Envuelto en el rosado vapor que la claridad del alba extendía sobre el mar azul adelantaba un esquife. ¡Y era tan esbelto, ligero y blanco, que la clásica comparación con la gaviota y con el cisne veníale de perlas! En las bancas traía hasta seis remeros. Bajo un palio de lona levantado a popa se guarecían del sol dos bultos vestidos de blanco. Cuando el esquife tocó la escalera del Dalila, ya estaba yo allí, en confusa espera de no sé qué gran ventura. Una mujer venía sentada al timón. Él toldo solamente me deja ver el borde de la falda, y los pies de reina calzados con chapines de raso blanco, pero mi alma la adivina. ¡Es ella! ¡La Niña Chole! ¡La Salambó de los palacios de Mixtla!… Sí, era ella, más gentil que nunca, con su blusa de marinero, y la gorra de soslayo. Hela en pie sobre una de las bancas, apoyada en los hercúleos hombros de su marido, aquel inglés que la acompañaba en Mérida; el labio abultado y rojo de la yucateca sonríe con la gracia inquietante de una egipcia, de una turania; sus ojos, envueltos en la sombra de las pestañas, tienen algo de misterioso, de quimérico y lejano, algo que hace recordar las antiguas y nobles razas que en remotas edades fundaron grandes imperios en los países del Sol… El esquife cabecea al costado del vapor. La criolla, entre asustada y divertida se agarra a los blondos cabellos del gigante, que impensadamente la toma al vuelo, y se lanza con ella a la escala. Los dos ríen envueltos en un salsero que les moja la cara. Ya sobre cubierta, el inglés la deja sola un momento, y se aparta secreteando con el contramaestre.
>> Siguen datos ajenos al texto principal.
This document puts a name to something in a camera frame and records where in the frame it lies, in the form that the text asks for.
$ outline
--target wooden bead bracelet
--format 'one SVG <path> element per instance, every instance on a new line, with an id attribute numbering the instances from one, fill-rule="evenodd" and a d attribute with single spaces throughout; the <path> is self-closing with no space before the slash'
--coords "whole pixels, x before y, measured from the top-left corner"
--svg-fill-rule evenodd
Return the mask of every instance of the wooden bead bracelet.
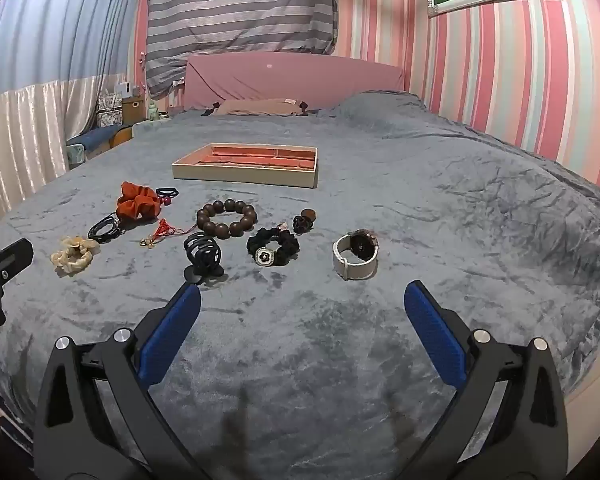
<path id="1" fill-rule="evenodd" d="M 211 218 L 216 214 L 224 213 L 240 213 L 242 218 L 238 222 L 227 224 L 215 224 Z M 240 237 L 242 233 L 248 231 L 258 221 L 258 215 L 251 204 L 245 204 L 242 200 L 232 200 L 229 198 L 222 202 L 216 200 L 212 204 L 205 204 L 202 209 L 198 209 L 196 213 L 196 225 L 202 229 L 207 236 L 215 236 L 221 240 L 227 238 Z"/>

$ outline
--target cream satin hair tie
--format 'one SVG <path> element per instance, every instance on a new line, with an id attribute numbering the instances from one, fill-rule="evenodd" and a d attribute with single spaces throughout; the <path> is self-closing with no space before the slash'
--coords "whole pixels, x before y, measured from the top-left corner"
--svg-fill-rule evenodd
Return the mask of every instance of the cream satin hair tie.
<path id="1" fill-rule="evenodd" d="M 50 259 L 55 267 L 60 267 L 67 274 L 86 269 L 93 260 L 93 255 L 100 249 L 97 241 L 81 236 L 64 236 L 60 241 L 65 249 L 51 254 Z"/>

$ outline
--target gray striped fabric
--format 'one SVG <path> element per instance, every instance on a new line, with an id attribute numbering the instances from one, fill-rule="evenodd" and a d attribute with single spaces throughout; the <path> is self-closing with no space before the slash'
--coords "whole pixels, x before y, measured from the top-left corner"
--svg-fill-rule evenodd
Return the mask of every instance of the gray striped fabric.
<path id="1" fill-rule="evenodd" d="M 146 80 L 164 95 L 190 54 L 269 50 L 328 54 L 336 0 L 148 0 Z"/>

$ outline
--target watch
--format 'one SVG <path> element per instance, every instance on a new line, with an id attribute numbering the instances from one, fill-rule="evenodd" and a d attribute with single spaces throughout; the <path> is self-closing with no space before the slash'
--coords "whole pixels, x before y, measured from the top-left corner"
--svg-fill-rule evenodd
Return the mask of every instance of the watch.
<path id="1" fill-rule="evenodd" d="M 361 263 L 348 261 L 342 253 L 349 250 Z M 345 280 L 366 280 L 378 266 L 378 238 L 368 229 L 358 229 L 333 243 L 333 265 Z"/>

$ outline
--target metal screw
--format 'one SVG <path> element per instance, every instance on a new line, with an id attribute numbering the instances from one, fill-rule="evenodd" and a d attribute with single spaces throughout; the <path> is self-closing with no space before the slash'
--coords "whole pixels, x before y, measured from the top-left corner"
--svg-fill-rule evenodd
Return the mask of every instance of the metal screw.
<path id="1" fill-rule="evenodd" d="M 534 339 L 534 346 L 539 350 L 539 351 L 544 351 L 547 348 L 549 348 L 548 343 L 542 339 L 541 337 L 536 337 Z"/>
<path id="2" fill-rule="evenodd" d="M 123 343 L 127 341 L 131 337 L 131 330 L 128 328 L 121 328 L 120 330 L 116 330 L 116 333 L 113 335 L 113 339 L 115 339 L 119 343 Z"/>
<path id="3" fill-rule="evenodd" d="M 60 339 L 58 339 L 58 341 L 56 341 L 56 348 L 58 350 L 64 350 L 69 346 L 69 343 L 69 338 L 66 336 L 62 336 Z"/>
<path id="4" fill-rule="evenodd" d="M 476 330 L 474 332 L 474 339 L 478 343 L 488 343 L 491 341 L 491 334 L 486 330 Z"/>
Yo gano la cámara por donde necesariamente han de pasar. Nunca el corazón me latiera con más violencia. Recuerdo perfectamente que el gran salón estaba desierto y un poco oscuro; las luces del amanecer cabrilleaban en los cristales. Tomé una revista inglesa que estaba sobre el piano, y me situé en la puerta aparentando leer:

Pasa un momento. Oigo voces y gorjeos; un rayo de sol más juguetón, más vivo, más alegre, ilumina la cámara, y en el fondo de los espejos se refleja la imagen de la Niña Chole. Majestuosa y altiva se acercaba con lentitud, dando órdenes a una india joven que escuchaba con los ojos bajos, y respondía en lengua yucateca, esa vieja lengua que tiene la dulzura del italiano y la ingenuidad pintoresca de los idiomas primitivos. Yo me hice vivamente a un lado plegando el periódico. Ella pasó. Creo que me miró un momento como queriendo hacer memoria, y que su boca fresca y sana insinuó una sonrisa. ¡Aquella sonrisa con que me enloquecía Lili!

La esperanza de ver en alguna parte a la yucateca, trájome toda la mañana avizorado y errabundo: fue vana esperanza. En cambio su marido no cesó de pasearse a lo largo del puente. Visto con espacio, parecióme un hombre recio y altivo: peinábase como el príncipe de Gales, y no usaba barba ni bigote: tenía los ojos de un azul descolorido y neutro; y al mirar entornaba los párpados. Sin duda alguna, presumía de aristócrata. Recorría el puente a grandes trancos, con los brazos caídos, y una pipa corta entre los dientes; a veces se detenía para echar tabaco o escupir en el mar. En toda la mañana, no le vi sonreírse ni hablar con nadie.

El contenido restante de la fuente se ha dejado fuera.